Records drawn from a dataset
* * *

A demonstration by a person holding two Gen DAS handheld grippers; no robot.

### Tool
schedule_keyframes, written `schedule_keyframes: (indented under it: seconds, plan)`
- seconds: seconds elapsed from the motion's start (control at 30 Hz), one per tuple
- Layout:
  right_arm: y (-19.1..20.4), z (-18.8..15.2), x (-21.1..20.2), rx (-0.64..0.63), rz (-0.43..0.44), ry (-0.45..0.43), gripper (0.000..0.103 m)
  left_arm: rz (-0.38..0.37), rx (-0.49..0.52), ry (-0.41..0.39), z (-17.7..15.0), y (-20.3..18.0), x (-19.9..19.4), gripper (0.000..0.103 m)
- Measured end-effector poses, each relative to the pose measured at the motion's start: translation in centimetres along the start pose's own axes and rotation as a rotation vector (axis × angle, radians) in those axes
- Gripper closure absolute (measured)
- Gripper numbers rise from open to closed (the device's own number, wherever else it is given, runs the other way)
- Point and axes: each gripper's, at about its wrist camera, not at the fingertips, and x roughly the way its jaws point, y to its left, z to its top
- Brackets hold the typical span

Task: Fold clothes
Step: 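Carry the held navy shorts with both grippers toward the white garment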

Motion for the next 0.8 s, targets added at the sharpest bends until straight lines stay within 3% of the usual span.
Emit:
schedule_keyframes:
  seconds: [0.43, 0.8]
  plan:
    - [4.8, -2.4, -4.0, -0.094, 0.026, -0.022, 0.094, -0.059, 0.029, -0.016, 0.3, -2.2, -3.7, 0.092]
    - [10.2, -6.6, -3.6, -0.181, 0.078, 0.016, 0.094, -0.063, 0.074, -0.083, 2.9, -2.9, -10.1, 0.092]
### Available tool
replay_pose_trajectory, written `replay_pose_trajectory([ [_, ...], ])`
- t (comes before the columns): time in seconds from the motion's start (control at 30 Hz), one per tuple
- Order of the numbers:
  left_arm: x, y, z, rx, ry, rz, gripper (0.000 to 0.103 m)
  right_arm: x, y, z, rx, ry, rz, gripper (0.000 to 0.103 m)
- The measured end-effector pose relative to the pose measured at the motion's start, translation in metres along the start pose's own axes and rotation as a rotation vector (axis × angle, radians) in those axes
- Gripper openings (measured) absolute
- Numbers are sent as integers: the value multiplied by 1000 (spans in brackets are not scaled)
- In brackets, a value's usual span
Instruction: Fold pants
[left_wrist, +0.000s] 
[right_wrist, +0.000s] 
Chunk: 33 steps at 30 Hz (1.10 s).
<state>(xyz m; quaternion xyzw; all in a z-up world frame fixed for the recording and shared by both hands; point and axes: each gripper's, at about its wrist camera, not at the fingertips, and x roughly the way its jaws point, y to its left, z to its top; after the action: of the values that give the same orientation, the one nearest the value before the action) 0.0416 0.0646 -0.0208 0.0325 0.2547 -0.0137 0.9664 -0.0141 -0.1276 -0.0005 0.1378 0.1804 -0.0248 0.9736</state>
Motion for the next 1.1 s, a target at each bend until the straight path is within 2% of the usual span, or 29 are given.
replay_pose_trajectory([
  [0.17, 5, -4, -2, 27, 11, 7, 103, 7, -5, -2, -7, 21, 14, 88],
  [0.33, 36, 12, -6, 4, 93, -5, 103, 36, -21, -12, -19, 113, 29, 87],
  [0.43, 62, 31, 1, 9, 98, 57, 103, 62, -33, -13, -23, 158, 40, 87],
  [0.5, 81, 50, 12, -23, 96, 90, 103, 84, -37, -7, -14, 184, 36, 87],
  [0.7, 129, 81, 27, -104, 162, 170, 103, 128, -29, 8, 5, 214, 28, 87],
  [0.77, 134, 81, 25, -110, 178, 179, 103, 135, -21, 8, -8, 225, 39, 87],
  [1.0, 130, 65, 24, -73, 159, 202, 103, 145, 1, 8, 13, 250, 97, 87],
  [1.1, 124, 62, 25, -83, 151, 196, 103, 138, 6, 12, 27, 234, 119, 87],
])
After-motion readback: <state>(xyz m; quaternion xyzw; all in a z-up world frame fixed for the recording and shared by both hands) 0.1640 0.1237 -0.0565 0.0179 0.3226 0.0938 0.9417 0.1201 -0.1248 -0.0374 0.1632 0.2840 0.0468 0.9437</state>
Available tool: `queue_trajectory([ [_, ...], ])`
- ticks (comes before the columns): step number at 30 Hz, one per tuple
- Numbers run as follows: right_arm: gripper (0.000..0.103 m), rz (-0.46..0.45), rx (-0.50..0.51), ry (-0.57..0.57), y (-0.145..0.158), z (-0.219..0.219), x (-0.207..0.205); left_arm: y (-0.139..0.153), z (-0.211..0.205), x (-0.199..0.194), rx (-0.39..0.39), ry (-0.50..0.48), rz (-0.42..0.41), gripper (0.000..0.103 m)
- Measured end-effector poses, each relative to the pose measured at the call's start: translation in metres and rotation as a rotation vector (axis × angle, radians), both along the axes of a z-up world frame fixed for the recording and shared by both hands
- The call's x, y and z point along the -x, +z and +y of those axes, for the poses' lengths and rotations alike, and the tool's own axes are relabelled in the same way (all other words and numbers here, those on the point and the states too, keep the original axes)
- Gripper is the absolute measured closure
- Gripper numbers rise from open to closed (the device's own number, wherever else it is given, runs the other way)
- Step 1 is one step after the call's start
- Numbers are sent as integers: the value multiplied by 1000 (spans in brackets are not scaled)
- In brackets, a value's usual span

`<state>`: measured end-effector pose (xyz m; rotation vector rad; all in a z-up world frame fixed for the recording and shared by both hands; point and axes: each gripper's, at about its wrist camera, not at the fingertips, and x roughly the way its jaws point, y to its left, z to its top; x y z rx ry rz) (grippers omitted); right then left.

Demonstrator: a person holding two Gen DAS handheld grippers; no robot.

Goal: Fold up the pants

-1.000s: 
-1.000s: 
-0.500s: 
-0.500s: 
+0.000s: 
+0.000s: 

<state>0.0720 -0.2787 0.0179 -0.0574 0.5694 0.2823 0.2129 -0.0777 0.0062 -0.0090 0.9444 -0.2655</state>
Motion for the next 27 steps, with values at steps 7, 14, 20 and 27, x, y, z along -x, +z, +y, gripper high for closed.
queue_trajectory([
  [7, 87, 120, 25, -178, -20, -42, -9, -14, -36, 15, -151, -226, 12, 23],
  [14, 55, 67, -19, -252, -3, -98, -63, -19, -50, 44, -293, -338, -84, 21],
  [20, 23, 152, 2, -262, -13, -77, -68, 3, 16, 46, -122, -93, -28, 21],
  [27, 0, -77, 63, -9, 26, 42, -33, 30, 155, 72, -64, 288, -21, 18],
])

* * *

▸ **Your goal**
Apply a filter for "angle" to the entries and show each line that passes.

▸ **Reply**
- Measured end-effector poses, each relative to the pose measured at the motion's start: translation in centimetres along the start pose's own axes and rotation as a rotation vector (axis × angle, radians) in those axes
- The measured end-effector pose relative to the pose measured at the motion's start, translation in metres along the start pose's own axes and rotation as a rotation vector (axis × angle, radians) in those axes
- Measured end-effector poses, each relative to the pose measured at the call's start: translation in metres and rotation as a rotation vector (axis × angle, radians), both along the axes of a z-up world frame fixed for the recording and shared by both hands

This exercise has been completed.